In a networked environment, centralized management also makes sense. Remote resources can solve business issues while a single operator at a central console observes critical functions throughout the network. Continuous monitoring with a low CPU and communications overhead makes it easier to spot vital network performance trends.
Productivity is an obvious benefit of automation. However, reliability is the real gem that sparkles with automation. It is the cornerstone of any good IT operations department and without it you have confusion, chaos, and unhappy users. IT operations requires two opposed skill sets: On one hand, an operations person needs highly technical skills, such as the ability to understand the complexities of an operating system and to analyze and solve problems as they arise. On the other hand, this same person has to be content pushing buttons and loading paper.

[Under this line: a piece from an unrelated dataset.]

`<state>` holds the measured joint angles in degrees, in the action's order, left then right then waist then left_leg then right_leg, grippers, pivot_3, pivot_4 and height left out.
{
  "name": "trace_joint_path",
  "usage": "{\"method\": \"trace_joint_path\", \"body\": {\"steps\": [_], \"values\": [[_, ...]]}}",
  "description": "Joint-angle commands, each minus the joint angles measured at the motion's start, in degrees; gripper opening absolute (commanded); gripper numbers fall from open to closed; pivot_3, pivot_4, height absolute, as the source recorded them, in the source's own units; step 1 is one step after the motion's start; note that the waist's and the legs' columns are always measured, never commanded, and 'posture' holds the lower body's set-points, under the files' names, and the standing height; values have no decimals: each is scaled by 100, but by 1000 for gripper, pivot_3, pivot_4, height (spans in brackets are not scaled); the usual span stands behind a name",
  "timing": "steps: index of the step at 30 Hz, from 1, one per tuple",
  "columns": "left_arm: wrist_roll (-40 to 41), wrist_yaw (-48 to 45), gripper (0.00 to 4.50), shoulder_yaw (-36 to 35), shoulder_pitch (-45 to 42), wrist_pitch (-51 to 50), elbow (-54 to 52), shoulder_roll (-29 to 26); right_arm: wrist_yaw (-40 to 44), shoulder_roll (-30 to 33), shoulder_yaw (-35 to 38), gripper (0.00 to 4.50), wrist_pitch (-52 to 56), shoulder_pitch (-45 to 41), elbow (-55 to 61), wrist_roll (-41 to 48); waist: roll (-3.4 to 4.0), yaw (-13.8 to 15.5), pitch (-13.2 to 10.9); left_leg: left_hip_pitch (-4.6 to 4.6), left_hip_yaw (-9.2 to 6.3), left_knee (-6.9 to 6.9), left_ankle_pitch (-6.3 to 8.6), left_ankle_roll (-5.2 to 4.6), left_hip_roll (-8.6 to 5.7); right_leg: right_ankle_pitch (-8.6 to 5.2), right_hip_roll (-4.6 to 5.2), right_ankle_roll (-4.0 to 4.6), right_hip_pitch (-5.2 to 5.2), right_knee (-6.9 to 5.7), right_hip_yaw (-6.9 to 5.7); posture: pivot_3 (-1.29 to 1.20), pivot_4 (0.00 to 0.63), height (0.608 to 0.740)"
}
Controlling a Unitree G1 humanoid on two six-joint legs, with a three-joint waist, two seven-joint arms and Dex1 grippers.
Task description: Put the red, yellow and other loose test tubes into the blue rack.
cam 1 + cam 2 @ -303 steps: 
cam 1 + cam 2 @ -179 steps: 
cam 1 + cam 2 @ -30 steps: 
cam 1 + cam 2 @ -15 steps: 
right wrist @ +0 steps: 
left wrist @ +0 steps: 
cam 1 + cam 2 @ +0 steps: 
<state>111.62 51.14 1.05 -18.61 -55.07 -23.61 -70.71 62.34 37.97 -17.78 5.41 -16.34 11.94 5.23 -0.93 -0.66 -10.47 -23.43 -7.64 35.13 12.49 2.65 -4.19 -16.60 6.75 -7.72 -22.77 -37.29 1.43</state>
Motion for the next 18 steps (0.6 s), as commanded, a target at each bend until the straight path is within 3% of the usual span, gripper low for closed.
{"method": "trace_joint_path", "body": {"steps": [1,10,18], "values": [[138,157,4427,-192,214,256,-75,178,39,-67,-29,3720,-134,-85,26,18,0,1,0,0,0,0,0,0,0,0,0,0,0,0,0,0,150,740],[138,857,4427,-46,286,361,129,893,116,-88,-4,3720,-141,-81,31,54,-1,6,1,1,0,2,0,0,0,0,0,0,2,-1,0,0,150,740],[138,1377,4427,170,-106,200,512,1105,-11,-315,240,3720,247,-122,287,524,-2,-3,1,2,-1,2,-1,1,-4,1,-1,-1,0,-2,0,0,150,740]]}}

Let’s face it, off-shift operations include some of the most boring, repetitive, and error-prone tasks of an IT organization. But, when you remove the human factor, you eliminate most batch processing errors.
Automated operations ensure that jobs are not forgotten or run out of sequence, that prerequisite jobs are completed successfully, that the input data is correct, and that any special processing is performed.
All these types of errors occur in single-location organizations. Now, imagine a network of multiple systems, geographically dispersed that include multiple operating systems, communications issues, integrated local area network processing, and attached PCs. The chance for errors rises exponentially. The only way to make this type of environment work is automated operations.
Software can handle complex tasks dynamically and intelligently, based on predefined parameters. Yet, critical company functions such as releasing jobs, performing backups, and ensuring communications, are normally performed by entry-level individuals within the IT organization. The benefit of an automated system is that these functions are reliably executed by the automation software, relieving operations personnel from hours of tedious, boring and manual tasks.
Every company would like to have their enterprise perform like a thoroughbred. In reality, it is more likely to be overburdened with work. Even though advancements in computers make them faster and less expensive every year, the demands on them always catch up and eventually exceed the level of capability that a company’s computer infrastructure possesses. That leaves a lot of companies wanting to improve their system performance.
Two options to improve performance are to upgrade hardware or purchase a newer system—both expensive choices. It’s also possible to tune a system for better performance, but this takes a highly skilled person who is not normally available 24 hours a day. And, once a system is tuned for a specific workload, if the workload changes, the settings are no longer optimum.